The model solves very quickly: 2 seconds, but that is very much dependent on the data. The results show one binary variable with a small value. The obvious repair in a MIP model would be to set the integer feasibility tolerance (option epint) to zero. This causes the solution time to increase to 11 seconds, but unfortunately does not really solve the problem for this MIQP problem:

----     55 VARIABLE x.L 

i1           1.0,    i8           1.0,    i11          1.0,    i13          1.0,    i14  -7.57698E-7
i31          1.0,    i34          1.0,    i44          1.0,    i59          1.0,    i66          1.0
i74          1.0,    i82          1.0,    i90          1.0,    i91          1.0,    i95          1.0
i96          1.0,    i101         1.0,    i102         1.0,    i103         1.0,    i110         1.0
i116         1.0,    i121         1.0,    i122         1.0,    i125         1.0,    i128         1.0
i130         1.0,    i141         1.0,    i144         1.0,    i154         1.0,    i159         1.0
i161         1.0,    i163         1.0,    i164         1.0,    i170         1.0,    i173         1.0
i178         1.0,    i184         1.0,    i187         1.0,    i192         1.0,    i193         1.0
i197         1.0

We still have a tolerance issue. The log indicates there is some issue with scaling:

Warning: integer solution contains unscaled infeasibilities.
MIQP status(115): integer optimal with unscaled infeasibilities

I tried to disable scaling by scaind = -1, but that gave the same message. It looks like we have some numerical issues here (although the data looks quite benign).

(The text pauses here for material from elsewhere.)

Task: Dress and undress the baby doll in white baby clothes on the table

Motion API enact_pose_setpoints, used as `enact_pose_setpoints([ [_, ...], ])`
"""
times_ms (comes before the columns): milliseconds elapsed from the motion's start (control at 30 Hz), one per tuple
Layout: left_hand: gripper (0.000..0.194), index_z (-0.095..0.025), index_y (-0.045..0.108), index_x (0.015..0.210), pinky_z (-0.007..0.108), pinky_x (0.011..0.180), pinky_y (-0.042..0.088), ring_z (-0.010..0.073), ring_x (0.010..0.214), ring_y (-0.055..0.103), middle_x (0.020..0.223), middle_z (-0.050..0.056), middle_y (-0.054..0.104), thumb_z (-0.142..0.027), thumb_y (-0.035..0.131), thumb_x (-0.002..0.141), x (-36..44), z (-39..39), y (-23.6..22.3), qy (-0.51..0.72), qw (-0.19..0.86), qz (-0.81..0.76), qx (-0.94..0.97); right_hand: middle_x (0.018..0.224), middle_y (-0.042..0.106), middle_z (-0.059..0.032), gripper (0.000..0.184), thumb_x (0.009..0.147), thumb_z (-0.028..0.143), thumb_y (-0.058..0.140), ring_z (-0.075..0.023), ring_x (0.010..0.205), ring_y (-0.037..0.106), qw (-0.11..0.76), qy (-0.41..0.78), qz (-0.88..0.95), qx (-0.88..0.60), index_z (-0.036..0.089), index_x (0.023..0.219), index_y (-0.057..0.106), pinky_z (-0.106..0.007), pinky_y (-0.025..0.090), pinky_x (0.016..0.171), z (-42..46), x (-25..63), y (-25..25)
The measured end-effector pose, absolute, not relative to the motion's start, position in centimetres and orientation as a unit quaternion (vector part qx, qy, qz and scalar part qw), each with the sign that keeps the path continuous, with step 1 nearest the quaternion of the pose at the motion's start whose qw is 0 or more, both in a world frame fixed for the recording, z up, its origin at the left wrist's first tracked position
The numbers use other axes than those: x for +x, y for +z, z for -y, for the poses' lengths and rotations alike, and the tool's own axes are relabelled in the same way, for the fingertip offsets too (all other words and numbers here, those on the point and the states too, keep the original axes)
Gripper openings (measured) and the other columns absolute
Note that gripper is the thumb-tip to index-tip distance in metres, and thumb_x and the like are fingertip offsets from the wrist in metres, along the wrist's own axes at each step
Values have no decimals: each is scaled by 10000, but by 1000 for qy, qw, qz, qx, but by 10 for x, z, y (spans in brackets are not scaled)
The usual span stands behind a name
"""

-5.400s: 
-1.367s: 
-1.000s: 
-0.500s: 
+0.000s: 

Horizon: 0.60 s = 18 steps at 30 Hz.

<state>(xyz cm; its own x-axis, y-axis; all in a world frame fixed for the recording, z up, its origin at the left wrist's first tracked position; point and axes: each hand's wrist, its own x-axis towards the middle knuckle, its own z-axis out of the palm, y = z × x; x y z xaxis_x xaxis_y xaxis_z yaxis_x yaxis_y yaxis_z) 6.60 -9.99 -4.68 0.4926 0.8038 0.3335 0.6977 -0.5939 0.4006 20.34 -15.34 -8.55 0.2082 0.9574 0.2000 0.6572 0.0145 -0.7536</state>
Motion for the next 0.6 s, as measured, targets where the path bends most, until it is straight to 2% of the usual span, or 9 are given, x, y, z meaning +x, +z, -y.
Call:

This model can actually be solved as a MIP. The quadratic objective can be replaced by a linear one by minimizing the absolute deviation. The optimal solution should be the same for both objectives (apart from the issue of existence of multiple optimal solutions). The linear model can look like:

$ontext

 
Linear version

$offtext

*
* data
*
set i /i1*i200/;
scalars
   k
/40/
   target
/3.1415926535/
;

parameter p(i);
p(i) = uniform(-100,100);

*
* model
*
binary variable x(i);
variable z,s,d1,d2;
positive variable d1,d2;

equation e1,e2,e3,obj;

e1.. s =e=
sum(i, p(i)*x(i));
e2..
sum(i,x(i)) =e= k;
e3.. d1-d2 =e= s-target;
obj.. z =e= d1+d2;

model m /all/;
option optcr=0, mip=cplex;
solve m minimizing z using mip;

*
* do some reporting
*

option x:1;
display p,x.l;

scalar value,sqdeviation,num;
value =
sum(i, p(i)*x.l(i));
sqdeviation = sqr(value  - target);
num =
sum(i, x.l(i));
display target,value,sqdeviation,num;

The result are now:

----     42 VARIABLE x.L 

i11  1.0,    i19  1.0,    i63  1.0,    i92  1.0,    i101 1.0,    i102 1.0,    i103 1.0,    i104 1.0,    i105 1.0
i106 1.0,    i107 1.0,    i108 1.0,    i110 1.0,    i111 1.0,    i112 1.0,    i113 1.0,    i120 1.0,    i122 1.0
i123 1.0,    i126 1.0,    i127 1.0,    i129 1.0,    i130 1.0,    i131 1.0,    i132 1.0,    i133 1.0,    i134 1.0
i135 1.0,    i138 1.0,    i140 1.0,    i141 1.0,    i143 1.0,    i144 1.0,    i145 1.0,    i146 1.0,    i147 1.0
i148 1.0,    i149 1.0,    i150 1.0,    i167 1.0

----     48 PARAMETER target               =        3.142 
            PARAMETER value                =        3.142 
            PARAMETER sqdeviation          =  1.09841E-26 
            PARAMETER num                  =       40.000 

This solves faster and seems numerically a little bit more stable.